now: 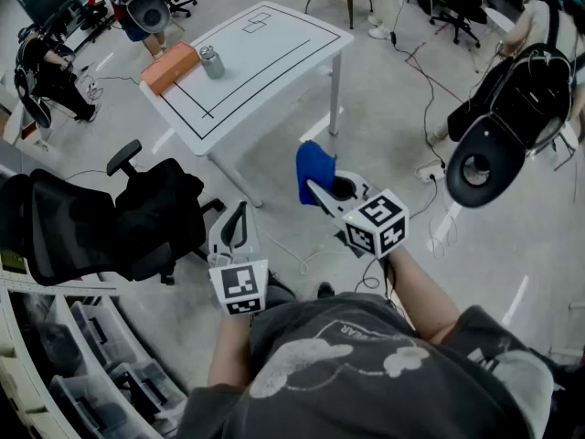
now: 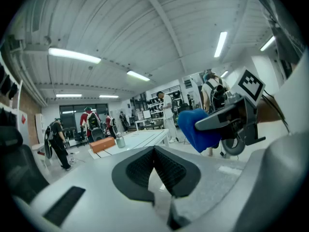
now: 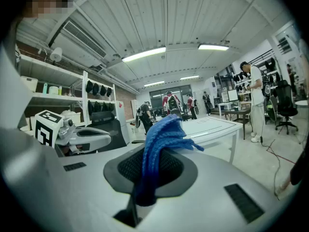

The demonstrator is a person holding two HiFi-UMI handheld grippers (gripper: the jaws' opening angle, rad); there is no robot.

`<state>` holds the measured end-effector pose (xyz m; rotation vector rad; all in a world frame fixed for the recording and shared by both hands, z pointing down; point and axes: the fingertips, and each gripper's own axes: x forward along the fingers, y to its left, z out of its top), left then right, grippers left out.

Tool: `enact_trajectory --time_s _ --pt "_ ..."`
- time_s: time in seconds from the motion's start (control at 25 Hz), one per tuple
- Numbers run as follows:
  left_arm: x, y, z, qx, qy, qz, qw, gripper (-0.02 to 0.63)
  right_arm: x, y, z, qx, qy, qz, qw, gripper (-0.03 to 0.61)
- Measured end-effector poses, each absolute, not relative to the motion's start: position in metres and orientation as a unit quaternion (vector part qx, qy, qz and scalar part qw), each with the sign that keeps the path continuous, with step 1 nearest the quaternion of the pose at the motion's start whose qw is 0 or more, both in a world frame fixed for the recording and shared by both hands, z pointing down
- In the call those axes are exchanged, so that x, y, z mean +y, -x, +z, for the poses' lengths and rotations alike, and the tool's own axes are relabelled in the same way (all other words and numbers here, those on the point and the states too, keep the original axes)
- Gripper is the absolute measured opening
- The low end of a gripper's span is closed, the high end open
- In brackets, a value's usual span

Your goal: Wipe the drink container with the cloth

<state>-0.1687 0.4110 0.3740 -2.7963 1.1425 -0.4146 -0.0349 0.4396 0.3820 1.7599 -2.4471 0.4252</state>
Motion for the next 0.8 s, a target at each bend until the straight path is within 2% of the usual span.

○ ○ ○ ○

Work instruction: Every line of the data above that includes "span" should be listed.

Task response:
- The low end of a gripper's span is closed, the high end open
- In brackets, a value's usual span
Motion for the next 0.8 s, a target at each bend until the straight path is within 2% of the usual span.

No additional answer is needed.